Still, all the Japanese houses we stay in are freezing, which is extremely energy-saving, but means I have great trouble extricating myself from their heated loo seats.

Surprisingly, Japan is not the place to come if you are vegetarian. Historically the Japanese lived on fish, rice and seaweed, but sales of meat and dairy have exploded in recent years, with 20 million pigs consumed every year. Animal welfare is of little concern, and most farm animals are raised intensively and butchered in conditions of extreme cruelty.

"Just as well you like tofu," people keep telling me when I explain I'm avoiding meat during the trip. But tofu is the texture of afterbirth, the colour of ageing concrete and slithers down the throat like it is still alive. I am bewildered that I've become the sort of person who looks like they eat this stuff.

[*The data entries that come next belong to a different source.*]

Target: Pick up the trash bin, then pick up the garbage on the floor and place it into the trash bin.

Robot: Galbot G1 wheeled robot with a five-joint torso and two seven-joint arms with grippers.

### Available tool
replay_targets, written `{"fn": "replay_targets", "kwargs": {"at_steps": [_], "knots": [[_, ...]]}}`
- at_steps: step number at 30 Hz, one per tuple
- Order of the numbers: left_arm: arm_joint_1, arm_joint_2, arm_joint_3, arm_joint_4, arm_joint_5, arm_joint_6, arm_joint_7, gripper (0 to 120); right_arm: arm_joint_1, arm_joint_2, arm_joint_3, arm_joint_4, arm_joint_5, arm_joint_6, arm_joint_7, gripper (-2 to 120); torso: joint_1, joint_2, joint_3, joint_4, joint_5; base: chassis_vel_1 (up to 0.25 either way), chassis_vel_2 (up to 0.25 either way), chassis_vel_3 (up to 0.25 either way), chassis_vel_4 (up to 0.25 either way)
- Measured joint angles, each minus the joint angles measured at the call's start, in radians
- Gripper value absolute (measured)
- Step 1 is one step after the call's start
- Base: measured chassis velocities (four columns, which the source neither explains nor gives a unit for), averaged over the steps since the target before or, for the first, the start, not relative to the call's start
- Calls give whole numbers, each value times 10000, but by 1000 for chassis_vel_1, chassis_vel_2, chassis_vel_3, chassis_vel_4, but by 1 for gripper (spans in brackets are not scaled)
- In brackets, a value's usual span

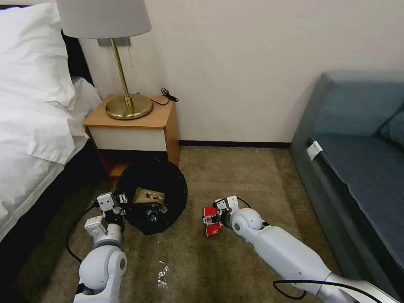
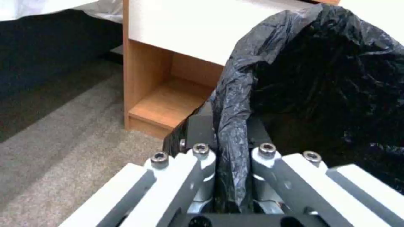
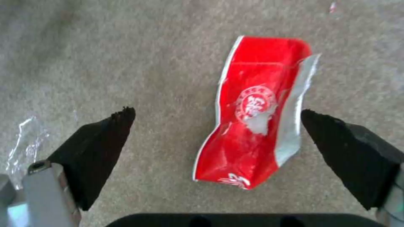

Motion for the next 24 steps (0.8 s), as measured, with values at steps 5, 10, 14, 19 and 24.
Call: {"fn": "replay_targets", "kwargs": {"at_steps": [5, 10, 14, 19, 24], "knots": [[47, -7, -12, 0, 2, -29, -2, 4, -123, 192, 49, -471, -570, 66, -401, 100, 0, 0, 0, 0, 0, 0, 0, 0, 0], [130, -3, -22, -60, 4, -39, -2, 4, -240, 427, 200, -1074, -1215, 413, -760, 100, 0, 0, -1, -1, 1, 0, 0, 0, 0], [130, -50, -3, -60, 53, -47, -11, 4, -235, 598, 235, -1503, -1672, 741, -976, 100, 0, 0, 0, -1, 0, 0, 0, 0, 0], [163, -62, -27, -65, 77, -54, -12, 4, -188, 664, 218, -1758, -1937, 993, -1108, 96, 0, 0, 0, -1, -1, 0, 0, 0, 0], [156, -56, -52, -94, 76, -58, -22, 4, -182, 674, 231, -1907, -2054, 1236, -1134, 80, 0, 0, 0, 0, 0, 0, 0, 0, 0]]}}
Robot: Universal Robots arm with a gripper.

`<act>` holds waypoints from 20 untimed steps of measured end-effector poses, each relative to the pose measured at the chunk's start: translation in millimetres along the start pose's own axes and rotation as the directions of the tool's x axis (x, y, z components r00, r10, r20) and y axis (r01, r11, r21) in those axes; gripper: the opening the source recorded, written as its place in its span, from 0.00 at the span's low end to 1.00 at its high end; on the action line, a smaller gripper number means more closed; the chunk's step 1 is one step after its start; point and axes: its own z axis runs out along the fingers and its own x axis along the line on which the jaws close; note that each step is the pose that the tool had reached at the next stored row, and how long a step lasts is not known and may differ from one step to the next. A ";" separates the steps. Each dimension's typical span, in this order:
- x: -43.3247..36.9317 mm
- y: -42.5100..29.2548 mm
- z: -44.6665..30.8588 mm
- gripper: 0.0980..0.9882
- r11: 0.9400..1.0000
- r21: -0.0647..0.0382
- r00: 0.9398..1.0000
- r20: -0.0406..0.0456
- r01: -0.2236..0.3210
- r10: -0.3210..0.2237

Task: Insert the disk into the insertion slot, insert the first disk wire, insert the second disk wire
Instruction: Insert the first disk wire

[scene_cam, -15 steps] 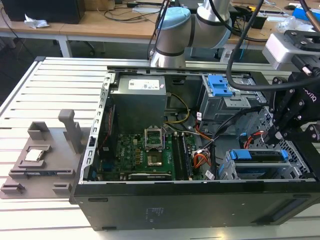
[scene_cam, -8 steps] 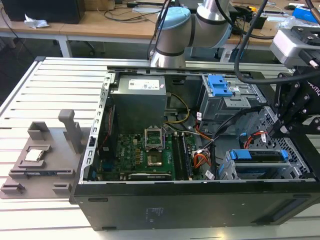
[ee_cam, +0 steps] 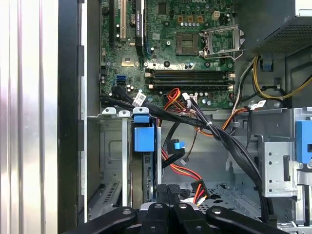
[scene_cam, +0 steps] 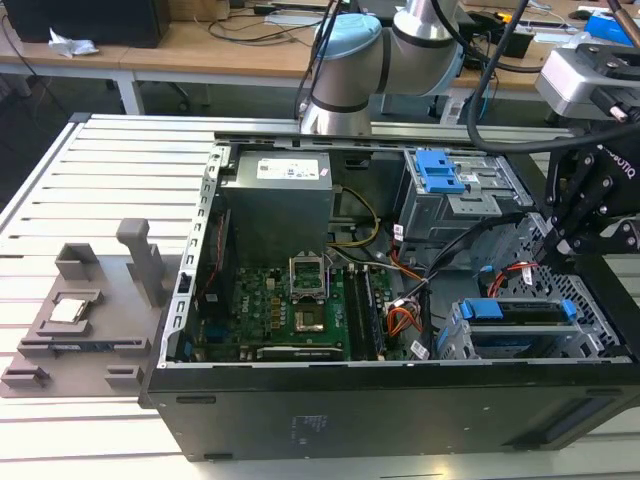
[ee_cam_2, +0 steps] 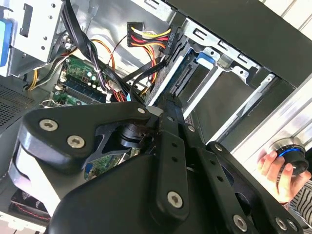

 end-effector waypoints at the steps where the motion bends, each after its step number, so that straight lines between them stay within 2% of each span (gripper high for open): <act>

But our experiences here have moved us profoundly and life will never be quite the same for any of us again. On our final day we visit a Buddhist school in Osaka. The schoolchildren entertain us with English brass-band music and glorious songs from The Sound of Music. They have voices like angels and afterwards as they cluster around us and reach for our hands, their dark hair shines in the light like hundreds of miniature halos lighting up the huge auditorium.

Our hearts melt, and we know that in these pure hearts, full of love and free from cynicism, lies the future of Japan.